# WORK INSTRUCTIONS:
Copy each line below containing "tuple".

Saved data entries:
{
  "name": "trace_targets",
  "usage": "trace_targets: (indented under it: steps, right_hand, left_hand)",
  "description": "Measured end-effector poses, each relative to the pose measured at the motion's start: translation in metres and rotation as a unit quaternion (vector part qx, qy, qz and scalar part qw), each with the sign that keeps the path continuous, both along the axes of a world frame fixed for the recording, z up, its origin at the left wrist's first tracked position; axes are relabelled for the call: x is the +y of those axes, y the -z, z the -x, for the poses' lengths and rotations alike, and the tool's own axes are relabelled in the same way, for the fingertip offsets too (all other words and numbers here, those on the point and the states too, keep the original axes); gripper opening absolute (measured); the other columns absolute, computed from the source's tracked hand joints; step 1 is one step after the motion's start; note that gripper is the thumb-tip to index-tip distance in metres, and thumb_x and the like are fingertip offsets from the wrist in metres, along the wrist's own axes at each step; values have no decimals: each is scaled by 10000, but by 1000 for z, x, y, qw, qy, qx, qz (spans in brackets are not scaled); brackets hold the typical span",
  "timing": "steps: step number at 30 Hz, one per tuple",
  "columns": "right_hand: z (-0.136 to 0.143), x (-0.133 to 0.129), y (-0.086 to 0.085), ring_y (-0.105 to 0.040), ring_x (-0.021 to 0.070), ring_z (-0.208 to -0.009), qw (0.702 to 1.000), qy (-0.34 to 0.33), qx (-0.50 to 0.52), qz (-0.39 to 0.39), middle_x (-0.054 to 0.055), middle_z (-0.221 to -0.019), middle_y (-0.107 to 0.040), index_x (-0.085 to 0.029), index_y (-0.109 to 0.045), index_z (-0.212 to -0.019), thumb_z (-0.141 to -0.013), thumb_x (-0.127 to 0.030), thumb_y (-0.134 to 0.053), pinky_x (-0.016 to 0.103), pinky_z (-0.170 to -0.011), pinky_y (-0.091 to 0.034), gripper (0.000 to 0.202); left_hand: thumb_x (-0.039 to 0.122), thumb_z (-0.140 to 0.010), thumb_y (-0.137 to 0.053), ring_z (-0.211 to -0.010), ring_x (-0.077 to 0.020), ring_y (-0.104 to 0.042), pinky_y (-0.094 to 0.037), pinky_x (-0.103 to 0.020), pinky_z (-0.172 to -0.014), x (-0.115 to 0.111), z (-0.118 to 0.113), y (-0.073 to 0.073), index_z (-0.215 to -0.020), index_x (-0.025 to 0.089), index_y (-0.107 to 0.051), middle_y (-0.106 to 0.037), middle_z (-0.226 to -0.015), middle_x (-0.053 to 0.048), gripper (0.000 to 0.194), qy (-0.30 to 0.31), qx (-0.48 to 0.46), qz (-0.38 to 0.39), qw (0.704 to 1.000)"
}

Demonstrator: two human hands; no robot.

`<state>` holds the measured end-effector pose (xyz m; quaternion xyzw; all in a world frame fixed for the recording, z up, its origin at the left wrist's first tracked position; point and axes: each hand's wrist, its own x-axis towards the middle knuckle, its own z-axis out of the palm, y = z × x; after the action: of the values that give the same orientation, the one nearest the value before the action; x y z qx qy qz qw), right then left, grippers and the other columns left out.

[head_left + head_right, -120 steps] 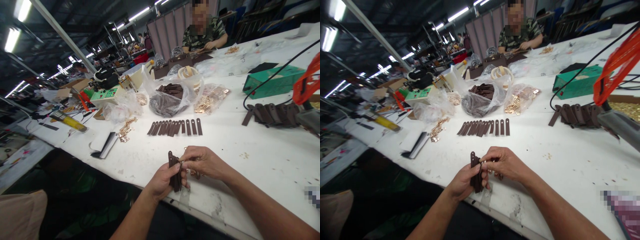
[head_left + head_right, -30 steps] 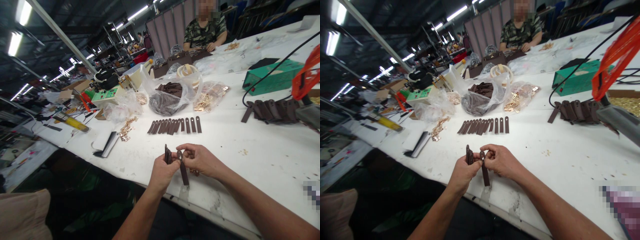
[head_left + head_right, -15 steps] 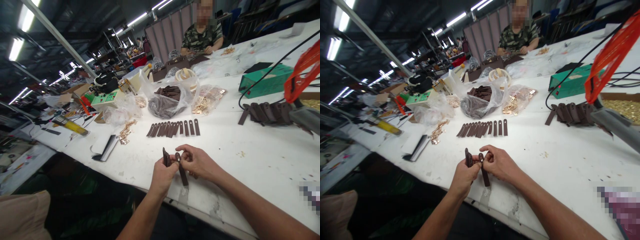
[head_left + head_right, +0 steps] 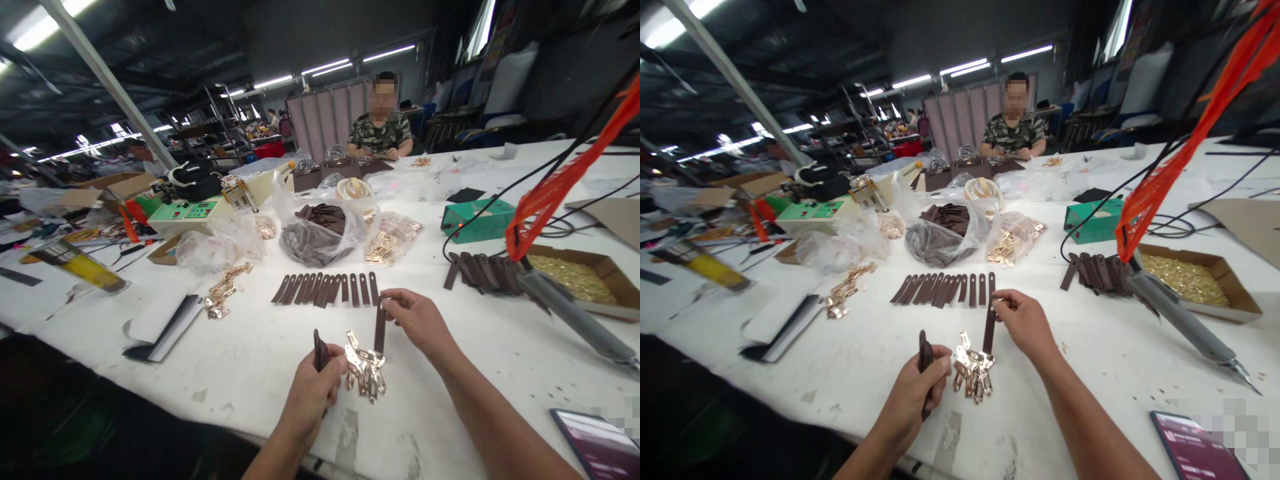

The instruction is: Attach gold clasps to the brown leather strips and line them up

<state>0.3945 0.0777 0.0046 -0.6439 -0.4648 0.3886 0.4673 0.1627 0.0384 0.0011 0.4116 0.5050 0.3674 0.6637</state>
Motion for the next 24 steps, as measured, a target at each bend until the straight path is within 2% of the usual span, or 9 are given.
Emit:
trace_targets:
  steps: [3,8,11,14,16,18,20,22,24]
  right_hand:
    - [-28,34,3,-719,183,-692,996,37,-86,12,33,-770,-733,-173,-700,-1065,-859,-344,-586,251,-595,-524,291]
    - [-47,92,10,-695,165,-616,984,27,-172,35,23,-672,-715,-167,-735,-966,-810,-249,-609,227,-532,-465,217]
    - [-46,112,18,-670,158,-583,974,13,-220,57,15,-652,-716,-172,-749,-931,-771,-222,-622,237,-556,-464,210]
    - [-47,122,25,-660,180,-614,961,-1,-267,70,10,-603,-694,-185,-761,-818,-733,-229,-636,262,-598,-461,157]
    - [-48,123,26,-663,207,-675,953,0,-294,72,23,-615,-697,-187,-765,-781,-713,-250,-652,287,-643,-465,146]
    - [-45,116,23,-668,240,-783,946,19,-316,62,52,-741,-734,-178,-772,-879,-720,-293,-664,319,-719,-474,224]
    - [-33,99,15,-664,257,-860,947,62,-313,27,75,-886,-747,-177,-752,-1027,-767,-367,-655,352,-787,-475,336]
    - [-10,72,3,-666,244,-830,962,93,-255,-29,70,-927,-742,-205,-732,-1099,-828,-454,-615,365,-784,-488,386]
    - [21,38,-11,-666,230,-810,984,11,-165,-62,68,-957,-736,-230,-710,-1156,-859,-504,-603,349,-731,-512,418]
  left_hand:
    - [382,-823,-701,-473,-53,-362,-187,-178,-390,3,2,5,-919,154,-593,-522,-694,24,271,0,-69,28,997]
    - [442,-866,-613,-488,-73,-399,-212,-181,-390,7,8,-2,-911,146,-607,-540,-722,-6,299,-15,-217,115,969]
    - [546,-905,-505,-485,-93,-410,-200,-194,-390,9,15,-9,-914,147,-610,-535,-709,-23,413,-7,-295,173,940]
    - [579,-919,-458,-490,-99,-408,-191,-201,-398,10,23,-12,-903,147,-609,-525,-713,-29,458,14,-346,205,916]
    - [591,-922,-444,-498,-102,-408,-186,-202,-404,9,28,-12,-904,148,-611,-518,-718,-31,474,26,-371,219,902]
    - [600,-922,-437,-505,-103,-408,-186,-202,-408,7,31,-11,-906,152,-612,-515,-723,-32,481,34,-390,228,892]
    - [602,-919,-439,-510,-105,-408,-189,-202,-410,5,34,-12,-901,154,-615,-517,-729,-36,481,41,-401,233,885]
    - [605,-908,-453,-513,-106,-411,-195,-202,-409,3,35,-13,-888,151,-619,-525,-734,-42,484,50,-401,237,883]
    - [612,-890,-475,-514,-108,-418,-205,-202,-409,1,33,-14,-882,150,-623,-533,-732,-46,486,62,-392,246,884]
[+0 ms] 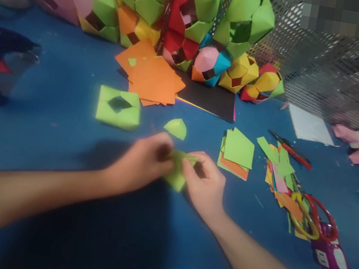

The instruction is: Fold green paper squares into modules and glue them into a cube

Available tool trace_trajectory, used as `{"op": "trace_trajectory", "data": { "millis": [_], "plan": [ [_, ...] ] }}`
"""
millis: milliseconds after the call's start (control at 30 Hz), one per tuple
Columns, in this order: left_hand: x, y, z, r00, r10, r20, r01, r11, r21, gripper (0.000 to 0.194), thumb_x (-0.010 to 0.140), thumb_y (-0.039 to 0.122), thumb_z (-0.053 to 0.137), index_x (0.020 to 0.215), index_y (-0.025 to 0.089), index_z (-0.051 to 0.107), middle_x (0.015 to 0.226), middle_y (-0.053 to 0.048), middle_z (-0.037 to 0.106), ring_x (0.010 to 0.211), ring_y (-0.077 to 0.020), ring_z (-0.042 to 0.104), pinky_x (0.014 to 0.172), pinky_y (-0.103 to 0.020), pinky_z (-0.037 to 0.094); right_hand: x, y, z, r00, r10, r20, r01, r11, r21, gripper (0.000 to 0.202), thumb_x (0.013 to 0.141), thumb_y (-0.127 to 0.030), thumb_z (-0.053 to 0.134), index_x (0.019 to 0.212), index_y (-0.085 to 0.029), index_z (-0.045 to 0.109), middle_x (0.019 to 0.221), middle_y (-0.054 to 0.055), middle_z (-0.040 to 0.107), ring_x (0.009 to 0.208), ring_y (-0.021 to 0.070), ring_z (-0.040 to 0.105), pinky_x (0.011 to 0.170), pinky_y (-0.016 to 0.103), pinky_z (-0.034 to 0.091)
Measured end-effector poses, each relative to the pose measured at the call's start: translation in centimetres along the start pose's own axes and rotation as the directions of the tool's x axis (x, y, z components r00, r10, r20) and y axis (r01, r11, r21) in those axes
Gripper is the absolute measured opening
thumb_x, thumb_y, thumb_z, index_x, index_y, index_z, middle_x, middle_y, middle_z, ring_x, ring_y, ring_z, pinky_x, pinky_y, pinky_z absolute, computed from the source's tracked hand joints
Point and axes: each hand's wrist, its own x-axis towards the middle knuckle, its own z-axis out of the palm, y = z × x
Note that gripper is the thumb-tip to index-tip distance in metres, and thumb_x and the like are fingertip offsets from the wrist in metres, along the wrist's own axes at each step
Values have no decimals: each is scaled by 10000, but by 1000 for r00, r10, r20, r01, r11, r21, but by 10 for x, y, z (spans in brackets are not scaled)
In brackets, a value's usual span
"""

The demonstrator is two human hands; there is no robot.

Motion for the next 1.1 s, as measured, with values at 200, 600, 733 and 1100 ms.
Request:
{"op": "trace_trajectory", "data": {
  "millis": [200, 600, 733, 1100],
  "plan": [
    [-1, 5, 0, 999, -23, 37, 21, 999, 48, 57, 717, 175, 524, 705, 174, 468, 607, 66, 423, 555, -73, 387, 512, -211, 318, -2, -1, -1, 1000, 4, -1, -4, 1000, 10, 30, 828, -223, 578, 835, -209, 603, 775, -8, 620, 686, 116, 573, 621, 244, 470],
    [0, 2, -1, 1000, -5, 24, 9, 988, -153, 64, 778, 186, 529, 726, 162, 500, 652, 47, 477, 590, -73, 417, 552, -202, 357, -1, 0, -4, 985, -165, -42, 167, 984, 64, 171, 796, -65, 560, 857, -213, 619, 864, 21, 620, 834, 148, 600, 739, 309, 485],
    [0, 3, -1, 1000, 5, 10, -4, 983, -183, 62, 769, 151, 527, 714, 157, 499, 678, 39, 495, 624, -75, 441, 574, -199, 368, -2, -1, -9, 985, -164, 51, 158, 982, 108, 159, 849, -137, 512, 930, -208, 628, 953, 58, 624, 933, 183, 598, 786, 355, 489],
    [-1, 1, -1, 997, 8, 73, 1, 992, -128, 43, 779, 201, 530, 759, 163, 538, 676, 32, 532, 629, -89, 474, 570, -207, 387, 1, 0, -1, 997, 43, 67, -47, 998, 49, 71, 819, -221, 563, 844, -206, 628, 759, -1, 632, 689, 126, 588, 631, 261, 499]
  ]
}}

# EXPECTED ANSWER:
  "timing": "steps: step number at 30 Hz, one per tuple",
millis: milliseconds after the call's start (control at 30 Hz), one per tuple

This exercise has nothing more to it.